Vient de paraître : Musique contemporaine en Ouzbékistan. Politique, identités et globalisation, par Lucille Lisack, Paris, Éditions PETRA, 295 pages.
« Quelle “musique contemporaine” pour la nouvelle république indépendante d’Ouzbékistan ? Avec la chute de l’URSS, c’est tout un pan de la vie musicale de Tachkent qui se trouve bouleversé. L’arrivée d’une musique d’avant-garde perçue comme occidentale, l’interprétation d’un répertoire vingtièmiste jusque-là très rarement joué et inconnu du grand public, et l’ouverture d’échanges artistiques avec l’Europe et les États-Unis contribuent à l’impression d’un choc parmi toute une génération de musiciens, musicologues et compositeurs. Les instances de jugement et les sources de financements qui, à l’époque soviétique, venaient de l’État ouzbek et des institutions centrales de Moscou, sont désormais majoritairement issues des fondations étrangères. Entre continuité des personnes et nouvelle donne économique et politique, entre rejet et regret des institutions musicales soviétiques, entre accusations d’opportunisme et conviction de créer la musique du futur, entre stratégies de captation des financements et revendications de désintéressement, la création musicale contemporaine d’Ouzbékistan concerne certes un nombre d’acteurs quantitativement restreint, mais elle offre une perspective originale sur les problématiques complexes des premières décennies de l’Ouzbékistan indépendant. C’est toute la fabrication d’une catégorie musicale, celle de « musique contemporaine » (au sens de la création musicale savante issue des avant-gardes occidentales du XXe siècle), et les jeux de miroir entre orientalisme occidental et représentation de l’Occident en Ouzbékistan qui sont questionnés dans cet ouvrage.

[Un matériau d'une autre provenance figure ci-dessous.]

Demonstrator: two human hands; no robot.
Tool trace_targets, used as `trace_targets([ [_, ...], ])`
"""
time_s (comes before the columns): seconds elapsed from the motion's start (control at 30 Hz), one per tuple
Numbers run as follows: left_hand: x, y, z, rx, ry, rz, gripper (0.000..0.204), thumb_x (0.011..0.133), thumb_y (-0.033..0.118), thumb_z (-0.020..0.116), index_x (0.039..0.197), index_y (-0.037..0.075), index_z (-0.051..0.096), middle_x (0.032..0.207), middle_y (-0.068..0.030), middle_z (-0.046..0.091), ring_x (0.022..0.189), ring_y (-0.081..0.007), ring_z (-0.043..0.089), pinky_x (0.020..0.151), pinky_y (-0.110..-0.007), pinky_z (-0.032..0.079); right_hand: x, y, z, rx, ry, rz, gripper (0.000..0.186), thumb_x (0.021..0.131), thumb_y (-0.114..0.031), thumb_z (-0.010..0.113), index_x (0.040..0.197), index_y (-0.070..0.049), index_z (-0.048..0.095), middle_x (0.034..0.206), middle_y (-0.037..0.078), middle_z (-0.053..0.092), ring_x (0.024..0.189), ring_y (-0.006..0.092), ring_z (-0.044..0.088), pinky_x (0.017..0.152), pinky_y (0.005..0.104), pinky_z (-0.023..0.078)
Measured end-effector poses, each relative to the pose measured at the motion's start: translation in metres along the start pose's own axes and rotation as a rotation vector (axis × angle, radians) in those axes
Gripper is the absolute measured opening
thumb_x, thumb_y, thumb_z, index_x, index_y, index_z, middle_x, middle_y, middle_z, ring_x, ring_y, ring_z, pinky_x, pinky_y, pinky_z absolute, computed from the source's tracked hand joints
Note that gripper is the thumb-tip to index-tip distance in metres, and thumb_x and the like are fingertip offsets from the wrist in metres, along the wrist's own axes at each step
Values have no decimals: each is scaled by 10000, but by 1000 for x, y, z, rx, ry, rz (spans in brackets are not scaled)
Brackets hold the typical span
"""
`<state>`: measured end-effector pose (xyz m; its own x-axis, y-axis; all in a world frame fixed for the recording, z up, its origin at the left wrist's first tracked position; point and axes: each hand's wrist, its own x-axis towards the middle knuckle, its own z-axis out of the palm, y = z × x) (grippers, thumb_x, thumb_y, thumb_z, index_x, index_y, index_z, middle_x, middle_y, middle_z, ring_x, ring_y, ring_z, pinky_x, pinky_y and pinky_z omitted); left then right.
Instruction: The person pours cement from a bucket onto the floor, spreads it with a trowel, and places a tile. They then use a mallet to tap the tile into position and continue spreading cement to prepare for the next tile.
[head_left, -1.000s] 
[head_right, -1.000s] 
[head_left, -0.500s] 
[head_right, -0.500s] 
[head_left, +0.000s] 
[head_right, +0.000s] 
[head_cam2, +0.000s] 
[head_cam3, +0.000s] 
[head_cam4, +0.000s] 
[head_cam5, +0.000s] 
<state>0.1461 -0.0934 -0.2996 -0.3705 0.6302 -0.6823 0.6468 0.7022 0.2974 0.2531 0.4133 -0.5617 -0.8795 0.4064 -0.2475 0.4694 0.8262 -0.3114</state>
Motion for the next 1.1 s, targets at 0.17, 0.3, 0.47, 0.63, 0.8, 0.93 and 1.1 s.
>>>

Cette étude se fonde sur un travail de terrain échelonné entre 2008 et 2012 et une étude de la littérature musicologique ouzbèke soviétique et post-soviétique. Les nombreux entretiens menés avec des acteurs clés ainsi que l’observation et l’analyse de situations de répétitions et de concerts mettent en lumière la création, par les acteurs de la « musique contemporaine » à Tachkent, de tout un cercle fondé sur les milieux intellectuels et artistiques de la fin de l’époque soviétique. De manière plus générale, il s’agit d’offrir une perspective locale sur un phénomène de globalisation musicale afin d’en saisir les processus à différentes échelles et d’en comprendre les mécanismes institutionnels et les motivations individuelles. »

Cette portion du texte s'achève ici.